Director of Homeland Security Tom Ridge and Attorney General John Ashcroft announced Thursday the arrest of a former World War II concentration camp guard living in Clinton Township.

Johann Leprich, 77, was taken into custody on immigration-related charges Wednesday night by special agents from the Bureau of Immigration and Customs Enforcement (ICE) with assistance from officers from the Clinton Township Police Department and Macomb County Sheriff's Department.
ICE agents apparently found Leprich hiding beneath the stairs in his home.
"This arrest makes clear that those who participated in the atrocities of the holocaust will not escape the determined reach of U.S. law enforcement, regardless of how much time has passed," Ashcroft said.

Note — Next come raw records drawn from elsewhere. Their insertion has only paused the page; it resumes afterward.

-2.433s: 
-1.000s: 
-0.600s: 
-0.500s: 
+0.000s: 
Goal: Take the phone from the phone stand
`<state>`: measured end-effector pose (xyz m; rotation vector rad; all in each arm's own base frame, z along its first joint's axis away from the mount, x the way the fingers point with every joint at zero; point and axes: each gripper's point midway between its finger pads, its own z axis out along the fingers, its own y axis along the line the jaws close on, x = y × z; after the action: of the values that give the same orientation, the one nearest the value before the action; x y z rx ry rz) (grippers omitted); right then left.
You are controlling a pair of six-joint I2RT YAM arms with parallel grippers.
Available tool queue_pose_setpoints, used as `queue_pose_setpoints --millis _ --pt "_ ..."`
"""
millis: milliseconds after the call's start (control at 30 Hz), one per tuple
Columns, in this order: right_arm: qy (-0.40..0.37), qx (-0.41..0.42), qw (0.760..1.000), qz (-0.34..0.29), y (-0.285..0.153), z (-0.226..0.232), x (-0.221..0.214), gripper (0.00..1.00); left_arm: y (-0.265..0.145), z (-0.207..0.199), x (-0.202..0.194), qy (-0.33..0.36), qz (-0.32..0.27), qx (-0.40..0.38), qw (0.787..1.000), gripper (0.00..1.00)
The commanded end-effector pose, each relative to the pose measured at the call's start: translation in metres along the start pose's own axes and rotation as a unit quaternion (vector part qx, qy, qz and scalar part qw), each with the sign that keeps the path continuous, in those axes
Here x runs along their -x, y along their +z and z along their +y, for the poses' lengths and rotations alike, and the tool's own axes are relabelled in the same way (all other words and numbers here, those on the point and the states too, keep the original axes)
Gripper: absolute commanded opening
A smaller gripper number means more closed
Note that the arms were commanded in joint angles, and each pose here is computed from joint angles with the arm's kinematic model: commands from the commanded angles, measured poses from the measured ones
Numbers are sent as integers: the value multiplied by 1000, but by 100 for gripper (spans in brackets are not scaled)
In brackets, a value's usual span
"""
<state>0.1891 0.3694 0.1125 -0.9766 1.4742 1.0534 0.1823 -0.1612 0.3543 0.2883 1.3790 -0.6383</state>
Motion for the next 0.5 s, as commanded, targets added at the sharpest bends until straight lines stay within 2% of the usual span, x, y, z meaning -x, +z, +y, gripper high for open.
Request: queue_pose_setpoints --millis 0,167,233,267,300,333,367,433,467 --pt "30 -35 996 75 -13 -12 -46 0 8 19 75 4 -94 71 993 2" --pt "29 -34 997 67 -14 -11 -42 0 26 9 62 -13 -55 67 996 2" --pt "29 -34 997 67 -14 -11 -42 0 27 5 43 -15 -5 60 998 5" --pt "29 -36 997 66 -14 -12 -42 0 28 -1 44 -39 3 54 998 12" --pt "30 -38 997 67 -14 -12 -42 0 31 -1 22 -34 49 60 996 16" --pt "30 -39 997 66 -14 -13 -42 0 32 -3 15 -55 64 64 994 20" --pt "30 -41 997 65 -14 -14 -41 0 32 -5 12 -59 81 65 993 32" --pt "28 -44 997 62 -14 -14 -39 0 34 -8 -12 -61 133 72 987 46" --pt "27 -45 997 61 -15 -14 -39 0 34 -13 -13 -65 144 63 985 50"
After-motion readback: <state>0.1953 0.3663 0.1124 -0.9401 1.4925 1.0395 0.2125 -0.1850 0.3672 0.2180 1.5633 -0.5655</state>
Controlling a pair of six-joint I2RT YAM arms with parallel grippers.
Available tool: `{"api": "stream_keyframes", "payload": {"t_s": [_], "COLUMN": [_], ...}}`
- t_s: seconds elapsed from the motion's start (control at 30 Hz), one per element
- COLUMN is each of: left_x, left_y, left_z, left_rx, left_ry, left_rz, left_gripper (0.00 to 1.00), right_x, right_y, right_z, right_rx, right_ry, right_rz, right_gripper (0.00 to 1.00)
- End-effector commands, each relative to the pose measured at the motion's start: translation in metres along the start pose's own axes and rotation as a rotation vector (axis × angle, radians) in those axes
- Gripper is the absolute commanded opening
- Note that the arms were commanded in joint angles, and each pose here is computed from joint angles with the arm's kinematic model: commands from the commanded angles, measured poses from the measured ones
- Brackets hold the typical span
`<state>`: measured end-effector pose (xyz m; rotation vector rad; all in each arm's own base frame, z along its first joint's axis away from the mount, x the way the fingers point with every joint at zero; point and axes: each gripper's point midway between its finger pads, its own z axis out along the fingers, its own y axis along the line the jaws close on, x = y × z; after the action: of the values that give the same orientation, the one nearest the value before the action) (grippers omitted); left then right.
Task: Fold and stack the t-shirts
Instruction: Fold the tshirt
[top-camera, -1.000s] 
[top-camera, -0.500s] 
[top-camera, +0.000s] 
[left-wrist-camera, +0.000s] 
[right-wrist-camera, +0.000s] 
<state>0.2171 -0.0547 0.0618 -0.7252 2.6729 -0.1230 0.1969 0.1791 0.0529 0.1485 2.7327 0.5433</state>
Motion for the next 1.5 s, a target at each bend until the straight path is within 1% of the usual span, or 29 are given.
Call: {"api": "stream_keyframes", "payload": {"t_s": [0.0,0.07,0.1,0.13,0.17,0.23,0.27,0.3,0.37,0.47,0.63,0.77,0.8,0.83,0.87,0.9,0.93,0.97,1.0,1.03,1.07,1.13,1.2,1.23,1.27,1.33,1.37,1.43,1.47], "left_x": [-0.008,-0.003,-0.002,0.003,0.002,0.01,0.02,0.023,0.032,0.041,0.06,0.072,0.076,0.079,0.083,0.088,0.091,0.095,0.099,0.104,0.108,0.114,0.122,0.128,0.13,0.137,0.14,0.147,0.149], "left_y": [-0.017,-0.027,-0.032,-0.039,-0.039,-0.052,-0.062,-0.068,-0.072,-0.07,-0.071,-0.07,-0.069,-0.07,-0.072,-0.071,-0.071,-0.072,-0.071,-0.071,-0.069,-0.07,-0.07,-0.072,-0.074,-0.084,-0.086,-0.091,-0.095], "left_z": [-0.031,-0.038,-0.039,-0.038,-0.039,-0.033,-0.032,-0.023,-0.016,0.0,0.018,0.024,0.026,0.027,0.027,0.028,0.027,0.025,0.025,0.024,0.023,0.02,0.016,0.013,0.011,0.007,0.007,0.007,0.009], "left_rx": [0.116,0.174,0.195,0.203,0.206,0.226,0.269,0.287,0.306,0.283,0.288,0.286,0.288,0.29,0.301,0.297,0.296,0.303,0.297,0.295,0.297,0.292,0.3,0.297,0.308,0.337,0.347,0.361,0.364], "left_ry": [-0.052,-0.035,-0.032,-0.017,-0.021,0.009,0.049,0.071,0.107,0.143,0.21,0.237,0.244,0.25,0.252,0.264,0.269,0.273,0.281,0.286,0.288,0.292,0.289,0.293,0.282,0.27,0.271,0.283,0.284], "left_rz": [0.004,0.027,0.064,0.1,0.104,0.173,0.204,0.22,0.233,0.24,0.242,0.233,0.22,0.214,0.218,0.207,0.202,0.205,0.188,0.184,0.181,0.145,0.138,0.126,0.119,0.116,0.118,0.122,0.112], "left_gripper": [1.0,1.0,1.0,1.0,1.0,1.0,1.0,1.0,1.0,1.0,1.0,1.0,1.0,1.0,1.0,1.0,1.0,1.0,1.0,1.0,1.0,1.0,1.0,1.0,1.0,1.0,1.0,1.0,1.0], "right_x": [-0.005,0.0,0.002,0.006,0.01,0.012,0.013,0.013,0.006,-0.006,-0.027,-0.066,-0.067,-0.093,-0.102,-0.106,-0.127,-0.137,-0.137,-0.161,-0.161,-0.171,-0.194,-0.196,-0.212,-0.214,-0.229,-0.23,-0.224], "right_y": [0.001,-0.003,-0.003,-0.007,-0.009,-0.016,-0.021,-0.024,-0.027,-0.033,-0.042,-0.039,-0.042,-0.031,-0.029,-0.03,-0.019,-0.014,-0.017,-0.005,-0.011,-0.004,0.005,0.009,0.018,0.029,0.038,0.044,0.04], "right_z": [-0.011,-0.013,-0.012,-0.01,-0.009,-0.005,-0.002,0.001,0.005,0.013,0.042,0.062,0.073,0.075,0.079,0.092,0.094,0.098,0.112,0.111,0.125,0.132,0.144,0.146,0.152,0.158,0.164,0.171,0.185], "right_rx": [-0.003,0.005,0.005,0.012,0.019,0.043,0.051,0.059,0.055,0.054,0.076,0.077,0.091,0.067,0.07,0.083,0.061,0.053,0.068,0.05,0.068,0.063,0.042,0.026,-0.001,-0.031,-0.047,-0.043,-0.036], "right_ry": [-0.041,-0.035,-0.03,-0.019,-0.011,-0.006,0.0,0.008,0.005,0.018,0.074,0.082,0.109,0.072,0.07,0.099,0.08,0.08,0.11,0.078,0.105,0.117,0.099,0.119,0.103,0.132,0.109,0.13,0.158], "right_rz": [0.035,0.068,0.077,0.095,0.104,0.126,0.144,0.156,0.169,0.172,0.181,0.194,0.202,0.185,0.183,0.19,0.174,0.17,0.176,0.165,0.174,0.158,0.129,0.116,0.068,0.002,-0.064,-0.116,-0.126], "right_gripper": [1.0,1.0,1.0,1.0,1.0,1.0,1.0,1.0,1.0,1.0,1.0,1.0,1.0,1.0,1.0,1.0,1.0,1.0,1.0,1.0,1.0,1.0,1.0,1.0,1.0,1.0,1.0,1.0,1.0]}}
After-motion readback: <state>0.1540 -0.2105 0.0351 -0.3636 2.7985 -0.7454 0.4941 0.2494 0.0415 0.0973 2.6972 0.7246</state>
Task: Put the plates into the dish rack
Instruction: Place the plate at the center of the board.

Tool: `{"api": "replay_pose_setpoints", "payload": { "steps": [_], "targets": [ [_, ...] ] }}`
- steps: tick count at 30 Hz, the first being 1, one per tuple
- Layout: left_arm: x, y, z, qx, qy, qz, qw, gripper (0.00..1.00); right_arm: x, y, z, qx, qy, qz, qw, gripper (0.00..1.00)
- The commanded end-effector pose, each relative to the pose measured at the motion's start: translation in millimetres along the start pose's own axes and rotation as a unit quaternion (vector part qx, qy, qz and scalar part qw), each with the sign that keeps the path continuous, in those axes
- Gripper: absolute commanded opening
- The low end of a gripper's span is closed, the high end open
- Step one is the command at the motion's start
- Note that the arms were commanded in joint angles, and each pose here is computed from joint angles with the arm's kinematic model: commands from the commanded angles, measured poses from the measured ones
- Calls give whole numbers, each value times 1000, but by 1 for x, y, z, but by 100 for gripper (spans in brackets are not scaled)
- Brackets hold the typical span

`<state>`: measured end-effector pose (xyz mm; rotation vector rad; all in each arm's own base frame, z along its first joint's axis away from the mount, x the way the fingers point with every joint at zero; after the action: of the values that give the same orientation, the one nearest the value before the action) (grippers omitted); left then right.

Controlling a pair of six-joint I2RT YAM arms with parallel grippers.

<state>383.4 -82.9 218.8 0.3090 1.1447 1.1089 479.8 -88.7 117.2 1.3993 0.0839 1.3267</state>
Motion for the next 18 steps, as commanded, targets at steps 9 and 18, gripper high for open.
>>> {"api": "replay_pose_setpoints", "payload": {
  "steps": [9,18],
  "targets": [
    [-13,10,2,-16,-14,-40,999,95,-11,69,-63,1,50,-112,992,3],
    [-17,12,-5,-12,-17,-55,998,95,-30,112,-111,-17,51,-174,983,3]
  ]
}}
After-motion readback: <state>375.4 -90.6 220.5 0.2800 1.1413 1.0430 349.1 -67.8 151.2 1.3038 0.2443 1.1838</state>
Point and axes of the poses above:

The Department of Justice Office of Special Investigations asked a federal immigration court in Detroit to deport Leprich (pictured, left) for his service as an armed guard at a Nazi concentration camp during World War II.
Leprich faces a bond hearing some time next week.
Investigation Uncovers Brutal History
Sam Offen (pictured, right), a holocaust survivor who lives in the metro Detroit area, was at the concentration camp where Leprich served. Offen, who lost 15 members of his family to the holocaust, said that Leprich's arrest gives him a sense of closure, Local 4 reported.
"I'm not looking for revenge, but I am looking for justice," Offen said.
Authorities say Leprich immigrated to the United States in 1952 and became a naturalized citizen in 1958. In a 1987 decision, a U.S. District Judge found that Leprich had served as an armed SS Death's Head guard at Mauthausen Concentration Camp in Nazi-occupied Austria from late 1943 to at least April of 1944.
The Court reportedly found that inmates at the camp were used as slave laborers, and that many were starved, beaten, tortured and killed by a variety of methods -- gassing, hanging, electrocution, drowning, burning, starving and shooting.
Leprich's citizenship was revoked following the trial and his attorney told federal authorities that his client had left the United States. In 1997, various media sources reported that Leprich had been seen in Windsor, Ontario, and was believed to be living there.
Wednesday's arrest was a culmination of an investigation involving federal and local authorities following leads that Leprich was either living in or visiting Michigan.
According to federal reports, since 1979, 71 Nazi persecutors have been stripped of U.S. citizenship and 57 have been removed from the United States.